If there was a chance of an epidemic coming to a town the senior public figure would be in a difficult position, as declaring an epidemic would cause panic. The worry for the officers was that the wealthy residents would leave as they were more likely to have the money and ability to live elsewhere. With the wealthy would go a large amount of income for the town. The offices would want to avoid this. As a merchant, you might be able to afford to leave the town but you also would not have money coming in. Your choice would be to stay and save the money for after, or leave and hope that the epidemic would not last so long that you run out of money.
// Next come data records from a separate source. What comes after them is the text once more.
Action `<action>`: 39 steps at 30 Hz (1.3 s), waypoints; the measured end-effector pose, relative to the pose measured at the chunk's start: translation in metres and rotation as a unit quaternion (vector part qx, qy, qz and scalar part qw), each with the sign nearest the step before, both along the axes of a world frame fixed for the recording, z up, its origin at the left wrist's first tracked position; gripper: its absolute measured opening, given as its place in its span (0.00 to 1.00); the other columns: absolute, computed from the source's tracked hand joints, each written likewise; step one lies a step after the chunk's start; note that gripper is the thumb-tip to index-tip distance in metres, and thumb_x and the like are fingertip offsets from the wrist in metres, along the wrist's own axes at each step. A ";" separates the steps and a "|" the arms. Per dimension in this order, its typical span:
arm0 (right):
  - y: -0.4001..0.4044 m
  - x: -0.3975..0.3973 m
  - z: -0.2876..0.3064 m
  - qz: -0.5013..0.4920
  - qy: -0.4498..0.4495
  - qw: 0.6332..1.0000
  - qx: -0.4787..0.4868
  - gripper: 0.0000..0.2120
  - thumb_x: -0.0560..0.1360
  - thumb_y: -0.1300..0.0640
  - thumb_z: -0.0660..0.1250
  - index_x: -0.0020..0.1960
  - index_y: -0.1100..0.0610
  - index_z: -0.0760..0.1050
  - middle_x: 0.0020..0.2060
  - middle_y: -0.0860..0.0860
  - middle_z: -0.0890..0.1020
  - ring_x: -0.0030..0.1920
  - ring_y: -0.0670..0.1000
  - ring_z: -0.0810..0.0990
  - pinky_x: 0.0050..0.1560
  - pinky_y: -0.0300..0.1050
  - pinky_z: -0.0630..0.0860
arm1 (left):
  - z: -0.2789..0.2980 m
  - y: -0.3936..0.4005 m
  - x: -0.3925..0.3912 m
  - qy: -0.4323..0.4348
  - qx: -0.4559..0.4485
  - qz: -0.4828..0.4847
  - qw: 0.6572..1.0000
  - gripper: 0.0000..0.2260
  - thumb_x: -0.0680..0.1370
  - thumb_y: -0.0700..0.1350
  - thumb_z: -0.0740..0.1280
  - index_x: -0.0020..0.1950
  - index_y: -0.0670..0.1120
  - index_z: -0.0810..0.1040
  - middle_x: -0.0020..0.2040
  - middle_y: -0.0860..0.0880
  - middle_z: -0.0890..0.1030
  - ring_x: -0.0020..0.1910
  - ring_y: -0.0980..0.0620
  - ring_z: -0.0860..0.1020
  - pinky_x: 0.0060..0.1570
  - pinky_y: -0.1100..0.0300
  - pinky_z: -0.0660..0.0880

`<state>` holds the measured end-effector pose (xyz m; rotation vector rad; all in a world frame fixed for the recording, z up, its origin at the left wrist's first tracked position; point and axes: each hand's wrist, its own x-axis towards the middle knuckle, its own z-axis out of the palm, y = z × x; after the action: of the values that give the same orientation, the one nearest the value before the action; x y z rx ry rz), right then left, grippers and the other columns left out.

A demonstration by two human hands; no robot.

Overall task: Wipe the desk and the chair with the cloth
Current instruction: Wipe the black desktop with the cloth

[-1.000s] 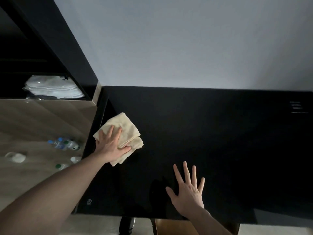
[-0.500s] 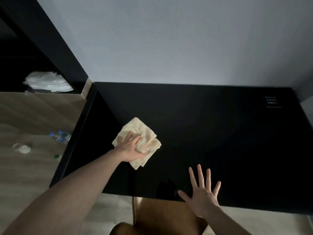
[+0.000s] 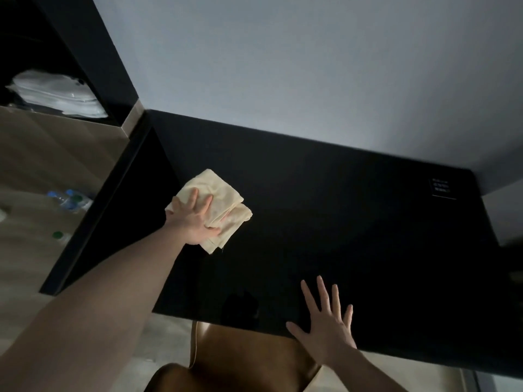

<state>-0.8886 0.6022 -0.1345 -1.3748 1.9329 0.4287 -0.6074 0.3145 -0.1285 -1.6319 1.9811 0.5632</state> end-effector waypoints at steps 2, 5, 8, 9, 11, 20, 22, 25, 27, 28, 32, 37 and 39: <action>0.000 -0.022 0.004 0.006 0.021 0.998 -0.054 0.45 0.79 0.24 0.53 0.82 0.36 0.28 0.78 0.44 0.22 0.83 0.58 0.27 0.81 0.70 0.38 | 0.004 -0.006 -0.006 -0.009 0.023 0.029 0.999 0.50 0.75 0.78 0.58 0.82 0.62 0.30 0.83 0.51 0.27 0.81 0.26 0.39 0.78 0.28 0.54; 0.004 -0.068 0.003 0.004 0.043 0.995 -0.093 0.45 0.79 0.25 0.53 0.82 0.37 0.27 0.81 0.45 0.25 0.83 0.58 0.28 0.82 0.69 0.38 | 0.000 -0.005 -0.023 -0.013 0.033 0.069 0.997 0.52 0.70 0.83 0.53 0.82 0.62 0.30 0.83 0.51 0.28 0.81 0.25 0.37 0.76 0.25 0.52; 0.017 -0.115 -0.009 0.014 0.041 0.996 -0.074 0.45 0.77 0.22 0.46 0.81 0.37 0.25 0.80 0.45 0.24 0.82 0.59 0.27 0.82 0.70 0.39 | -0.002 0.011 -0.047 -0.009 0.028 0.104 0.994 0.54 0.67 0.85 0.50 0.82 0.61 0.32 0.83 0.51 0.30 0.81 0.24 0.39 0.75 0.24 0.52; 0.022 -0.127 -0.014 0.024 0.036 0.996 -0.078 0.44 0.74 0.21 0.41 0.80 0.37 0.23 0.79 0.45 0.22 0.82 0.58 0.26 0.82 0.70 0.38 | -0.004 0.016 -0.055 -0.010 0.024 0.114 0.993 0.54 0.66 0.85 0.50 0.82 0.61 0.31 0.84 0.50 0.30 0.81 0.24 0.39 0.76 0.25 0.52; 0.031 -0.149 -0.025 0.062 0.023 0.993 -0.099 0.43 0.75 0.21 0.38 0.79 0.37 0.22 0.78 0.45 0.21 0.81 0.57 0.23 0.81 0.67 0.34 | -0.005 0.026 -0.075 -0.015 0.020 0.131 0.991 0.55 0.65 0.86 0.48 0.82 0.61 0.31 0.84 0.50 0.30 0.81 0.25 0.41 0.77 0.26 0.51; 0.067 -0.286 -0.020 0.070 0.021 0.991 -0.115 0.43 0.82 0.28 0.52 0.83 0.40 0.29 0.81 0.48 0.24 0.82 0.60 0.26 0.82 0.67 0.38 | -0.006 0.103 -0.297 -0.001 0.033 0.114 0.993 0.50 0.73 0.80 0.53 0.82 0.61 0.29 0.84 0.49 0.32 0.80 0.24 0.37 0.76 0.25 0.49; 0.072 -0.320 -0.016 0.054 0.036 0.994 -0.088 0.44 0.82 0.28 0.53 0.84 0.42 0.29 0.81 0.50 0.24 0.82 0.61 0.28 0.82 0.69 0.41 | 0.001 0.118 -0.343 0.018 0.037 0.098 0.994 0.50 0.71 0.82 0.51 0.82 0.61 0.31 0.84 0.50 0.35 0.79 0.24 0.36 0.76 0.25 0.50; 0.073 -0.354 -0.014 0.016 0.028 0.998 -0.055 0.46 0.81 0.27 0.54 0.84 0.42 0.29 0.82 0.51 0.26 0.83 0.64 0.31 0.82 0.71 0.45 | 0.007 0.141 -0.373 0.029 0.027 0.070 0.997 0.48 0.70 0.83 0.50 0.82 0.62 0.38 0.82 0.50 0.41 0.79 0.24 0.40 0.74 0.27 0.58; 0.075 -0.360 -0.014 -0.004 0.011 0.999 -0.041 0.47 0.80 0.26 0.55 0.83 0.40 0.27 0.82 0.50 0.26 0.83 0.64 0.31 0.81 0.72 0.47 | 0.007 0.152 -0.365 0.039 0.020 0.057 0.997 0.47 0.69 0.84 0.49 0.81 0.63 0.40 0.81 0.52 0.40 0.79 0.27 0.41 0.75 0.30 0.60; 0.075 -0.361 -0.014 -0.006 0.007 0.999 -0.040 0.47 0.80 0.26 0.55 0.82 0.39 0.25 0.82 0.50 0.26 0.83 0.64 0.31 0.81 0.73 0.48 | 0.007 0.155 -0.358 0.040 0.018 0.046 0.998 0.47 0.68 0.84 0.50 0.81 0.64 0.40 0.82 0.53 0.38 0.80 0.27 0.40 0.76 0.30 0.59; 0.070 -0.354 -0.011 0.002 0.002 0.999 -0.036 0.45 0.82 0.27 0.54 0.81 0.40 0.24 0.82 0.51 0.26 0.83 0.66 0.30 0.81 0.74 0.47 | -0.001 0.152 -0.336 0.031 0.020 0.034 0.999 0.47 0.75 0.77 0.58 0.81 0.64 0.30 0.82 0.51 0.28 0.80 0.26 0.33 0.80 0.30 0.50; 0.075 -0.356 -0.011 0.007 -0.001 1.000 -0.028 0.44 0.82 0.28 0.52 0.83 0.39 0.27 0.81 0.50 0.23 0.82 0.65 0.27 0.80 0.75 0.42 | -0.014 0.153 -0.337 0.059 0.010 0.050 0.997 0.47 0.77 0.73 0.61 0.80 0.64 0.29 0.81 0.51 0.25 0.80 0.27 0.32 0.79 0.29 0.47; 0.076 -0.360 -0.013 0.020 -0.006 1.000 -0.023 0.44 0.81 0.27 0.53 0.82 0.38 0.26 0.80 0.49 0.23 0.81 0.64 0.26 0.80 0.75 0.41 | -0.016 0.154 -0.336 0.059 0.014 0.055 0.997 0.46 0.78 0.72 0.62 0.80 0.65 0.30 0.81 0.51 0.26 0.80 0.26 0.33 0.79 0.29 0.49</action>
<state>-1.2491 0.6783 -0.1473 -1.4455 1.9190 0.3971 -0.9432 0.4686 -0.1446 -1.7356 1.9655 0.7421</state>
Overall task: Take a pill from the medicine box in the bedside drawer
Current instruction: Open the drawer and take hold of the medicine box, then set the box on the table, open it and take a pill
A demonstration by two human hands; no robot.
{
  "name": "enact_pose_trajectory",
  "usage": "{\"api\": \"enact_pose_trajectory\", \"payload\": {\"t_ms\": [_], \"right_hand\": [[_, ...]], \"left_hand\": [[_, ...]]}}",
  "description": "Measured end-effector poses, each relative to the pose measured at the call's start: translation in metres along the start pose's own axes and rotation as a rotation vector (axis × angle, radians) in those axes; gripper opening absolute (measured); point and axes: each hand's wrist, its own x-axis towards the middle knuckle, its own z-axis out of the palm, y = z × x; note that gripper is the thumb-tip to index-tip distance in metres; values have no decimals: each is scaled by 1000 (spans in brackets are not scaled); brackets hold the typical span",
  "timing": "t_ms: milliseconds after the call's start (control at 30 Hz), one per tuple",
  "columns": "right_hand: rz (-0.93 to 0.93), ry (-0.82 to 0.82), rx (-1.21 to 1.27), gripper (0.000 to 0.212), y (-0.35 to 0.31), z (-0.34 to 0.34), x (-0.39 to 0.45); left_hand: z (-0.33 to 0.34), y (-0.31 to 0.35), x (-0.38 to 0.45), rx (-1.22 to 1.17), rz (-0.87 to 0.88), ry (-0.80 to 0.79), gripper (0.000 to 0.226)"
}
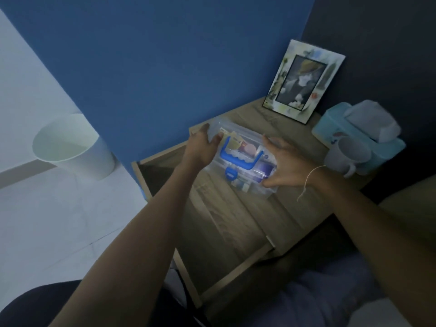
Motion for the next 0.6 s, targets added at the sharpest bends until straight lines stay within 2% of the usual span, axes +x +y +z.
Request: {"api": "enact_pose_trajectory", "payload": {"t_ms": [100,167,267,333,433,600], "right_hand": [[58,-18,-7,121,-5,3,-8],[104,43,-91,108,-14,12,-12],[75,302,-117,86,0,32,-14],[41,381,-106,83,-7,48,-17],[7,471,-100,74,-9,59,-10],[-17,488,-90,67,2,53,20]], "left_hand": [[-2,-3,-8,78,80,-14,58],[0,-5,-16,191,185,5,54],[25,6,-17,398,477,16,53],[27,0,-26,503,572,19,54],[27,-8,-30,524,549,53,54],[31,-1,-14,512,492,70,53]]}}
Another way for those in charge to try to prevent the spread of the epidemic was to only help support towns affected that were isolating. This would hopefully motivate those in charge to keep the isolation in force, thus preventing people from moving about the country spreading the epidemic. If the disease had arrived, then the town would have to isolate. This would be bad news for you as you now can’t leave if you were going to. You would have less trade as there would be fewer people travelling between towns and less movement in the town. Then within the town, there would be one of two options if someone got sick. If the town had one then the sick would be moved to a pest house which was like a hospital but just for contagious diseases like plague or smallpox. This was not always possible as the pest house might not be able to hold all the sick. The other option would be to isolate sick people and their families in their own home. They would then be isolated for 40 days. This would be the option if the town didn’t have a pest house. You could take matters into your own hands. You could cut yourself and your family completely off. As a merchant, this would likely affect you and your business negatively. You would have to close your business and no longer be part of your community. Your local community is a lot more important than it is now. This may also affect your personal relationship and friendships. It seems that most people didn’t take this route but pulled together as a community helping friends and neighbours.
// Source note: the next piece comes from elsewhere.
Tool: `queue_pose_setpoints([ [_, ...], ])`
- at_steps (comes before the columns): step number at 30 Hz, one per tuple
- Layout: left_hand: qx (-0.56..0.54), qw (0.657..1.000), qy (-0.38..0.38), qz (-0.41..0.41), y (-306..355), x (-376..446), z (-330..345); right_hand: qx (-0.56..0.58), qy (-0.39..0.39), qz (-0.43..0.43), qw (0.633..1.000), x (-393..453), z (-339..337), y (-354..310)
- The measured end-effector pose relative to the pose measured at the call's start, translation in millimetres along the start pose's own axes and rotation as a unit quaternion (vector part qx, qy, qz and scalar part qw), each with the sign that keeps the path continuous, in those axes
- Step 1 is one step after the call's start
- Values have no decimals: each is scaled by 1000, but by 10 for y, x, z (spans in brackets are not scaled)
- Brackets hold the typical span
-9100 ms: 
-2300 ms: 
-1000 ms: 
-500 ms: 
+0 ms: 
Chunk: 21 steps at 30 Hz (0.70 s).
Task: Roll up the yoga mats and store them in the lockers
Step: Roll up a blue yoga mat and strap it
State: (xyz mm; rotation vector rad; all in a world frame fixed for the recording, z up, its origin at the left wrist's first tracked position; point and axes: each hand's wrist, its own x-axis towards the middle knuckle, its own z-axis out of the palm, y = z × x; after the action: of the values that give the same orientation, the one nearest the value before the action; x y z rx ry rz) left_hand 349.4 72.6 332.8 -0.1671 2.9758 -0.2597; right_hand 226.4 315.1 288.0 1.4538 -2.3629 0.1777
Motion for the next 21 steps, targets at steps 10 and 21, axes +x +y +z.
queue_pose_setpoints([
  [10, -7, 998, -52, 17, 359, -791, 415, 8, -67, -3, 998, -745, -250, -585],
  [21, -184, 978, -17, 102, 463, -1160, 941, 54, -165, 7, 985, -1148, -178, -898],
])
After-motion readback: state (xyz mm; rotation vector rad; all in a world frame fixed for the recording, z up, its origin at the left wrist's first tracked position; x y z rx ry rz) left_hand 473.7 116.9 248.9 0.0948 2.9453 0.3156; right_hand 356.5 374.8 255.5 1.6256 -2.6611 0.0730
A good thing to happen during the Tudor period is that the government was more involved in dealing with public health matters. They implemented local health boards. These were set up to help pay for measures to contain and combat epidemics. These measures included fumigation of places where the sick had lived. To burn any clothes and blankets used. The health board was also able to ban mass gathering. These measures would be useful in controlling the epidemic but not every town was able to implement them as a lot would depend on the wealth of the town. Also during the worst of epidemics, even wealthy towns could not enforce the preventive measures. Even as a Tudor, things are not looking good if epidemics come to town. You have little options apart from hoping for the best and praying (if you can remember which way was currently the right way).
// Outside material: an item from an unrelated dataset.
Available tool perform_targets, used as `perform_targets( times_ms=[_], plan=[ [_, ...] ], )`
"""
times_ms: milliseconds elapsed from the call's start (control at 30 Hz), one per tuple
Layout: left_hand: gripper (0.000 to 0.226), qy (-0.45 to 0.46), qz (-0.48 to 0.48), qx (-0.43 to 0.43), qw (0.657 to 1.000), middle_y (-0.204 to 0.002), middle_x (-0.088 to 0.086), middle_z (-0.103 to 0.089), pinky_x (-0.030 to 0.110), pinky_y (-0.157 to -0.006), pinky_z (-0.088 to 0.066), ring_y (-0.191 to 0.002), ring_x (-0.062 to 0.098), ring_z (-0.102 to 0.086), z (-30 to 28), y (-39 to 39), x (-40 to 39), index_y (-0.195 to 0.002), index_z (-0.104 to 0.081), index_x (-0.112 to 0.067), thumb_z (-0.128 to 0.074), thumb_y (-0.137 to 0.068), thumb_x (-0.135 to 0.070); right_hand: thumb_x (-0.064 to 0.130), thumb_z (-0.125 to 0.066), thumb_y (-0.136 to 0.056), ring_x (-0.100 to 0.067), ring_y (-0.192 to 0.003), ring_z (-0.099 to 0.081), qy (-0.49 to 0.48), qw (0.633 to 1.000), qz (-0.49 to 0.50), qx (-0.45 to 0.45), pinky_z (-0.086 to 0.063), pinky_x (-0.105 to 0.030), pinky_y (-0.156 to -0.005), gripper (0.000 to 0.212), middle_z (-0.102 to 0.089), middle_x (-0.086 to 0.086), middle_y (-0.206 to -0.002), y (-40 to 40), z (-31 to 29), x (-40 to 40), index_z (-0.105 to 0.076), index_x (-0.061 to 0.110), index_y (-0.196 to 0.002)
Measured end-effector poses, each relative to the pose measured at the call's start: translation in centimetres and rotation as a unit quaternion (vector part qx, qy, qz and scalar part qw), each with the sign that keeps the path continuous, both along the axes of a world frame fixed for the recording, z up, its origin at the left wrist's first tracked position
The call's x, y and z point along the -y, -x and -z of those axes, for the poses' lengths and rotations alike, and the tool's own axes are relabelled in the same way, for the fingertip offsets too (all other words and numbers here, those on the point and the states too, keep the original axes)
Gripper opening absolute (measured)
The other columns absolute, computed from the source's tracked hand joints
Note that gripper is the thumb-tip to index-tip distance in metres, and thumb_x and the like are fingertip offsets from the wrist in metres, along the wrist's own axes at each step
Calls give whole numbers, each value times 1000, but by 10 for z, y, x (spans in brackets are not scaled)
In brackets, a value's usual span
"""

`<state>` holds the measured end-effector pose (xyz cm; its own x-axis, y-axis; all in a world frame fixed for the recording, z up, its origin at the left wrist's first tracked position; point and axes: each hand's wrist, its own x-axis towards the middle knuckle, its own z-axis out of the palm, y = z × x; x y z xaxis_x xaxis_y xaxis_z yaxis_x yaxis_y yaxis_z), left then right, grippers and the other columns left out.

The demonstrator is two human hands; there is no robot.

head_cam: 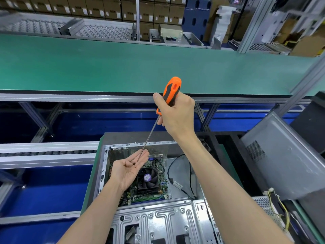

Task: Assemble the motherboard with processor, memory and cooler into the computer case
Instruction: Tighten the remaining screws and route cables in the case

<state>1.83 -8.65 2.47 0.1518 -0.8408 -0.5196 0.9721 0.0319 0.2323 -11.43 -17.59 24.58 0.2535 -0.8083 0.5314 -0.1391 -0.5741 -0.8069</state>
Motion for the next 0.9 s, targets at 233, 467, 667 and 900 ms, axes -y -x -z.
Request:
perform_targets(
  times_ms=[233, 467, 667, 900],
  plan=[
    [59, 30, 22, -11, 999, -138, 36, -50, 52, -111, -36, -126, 49, -52, -4, -1, -1, -119, -56, 23, -13, -79, 14, 19, -66, -93, -31, -43, -59, -29, 999, -13, 2, -50, -44, -51, 44, -55, -15, -49, -4, 10, -3, -44, 4, -58],
    [61, 42, 2, -35, 999, -139, 36, -48, 58, -114, -32, -128, 52, -49, -2, -2, 0, -136, -39, 16, -14, -81, 16, 21, -65, -94, -26, -41, -60, -18, 1000, -11, 4, -51, -41, -48, 43, -56, -17, -51, -3, 4, -1, -48, 1, -61],
    [54, 82, 11, -23, 996, -142, 39, -43, 58, -116, -29, -132, 54, -44, -1, -2, -2, -138, -36, 18, -22, -88, 0, 23, -65, -94, -17, -38, -60, -8, 1000, -4, 4, -51, -38, -46, 44, -55, -12, -48, -2, 5, 0, -45, 10, -57],
    [41, 21, 6, 20, 1000, -121, 30, -64, 38, -77, -61, -109, 38, -68, -5, -1, -4, -122, -56, 14, -49, -84, 0, 23, -65, -93, -14, -36, -60, 5, 1000, 10, 14, -50, -34, -44, 43, -54, -6, -46, 0, 1, 5, -45, 7, -58]
  ],
)
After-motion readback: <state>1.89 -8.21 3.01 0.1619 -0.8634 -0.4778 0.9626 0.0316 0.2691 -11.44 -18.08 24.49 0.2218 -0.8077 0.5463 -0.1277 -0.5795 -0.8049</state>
Whether you are Anglo Saxon, medieval or Tudor, epidemics were a part of life. They could be a scary uncertain time. Epidemics affected everyone, rich and poor, good and bad. With little useful medical care and knowledge, the outcome was often sad on a personal level. For society at large, it was also tragic. But it also led to changes in how society functioned. Eventually, we would develop a medical theory that actually works, and can cure or prevent diseases that once would have been fatal. You no longer have to be wealthy to enjoy health care in much of the world. Here in Britain, we have universal health care which means that health care is free and available to all. It would definitely be better to be sick now rather than then.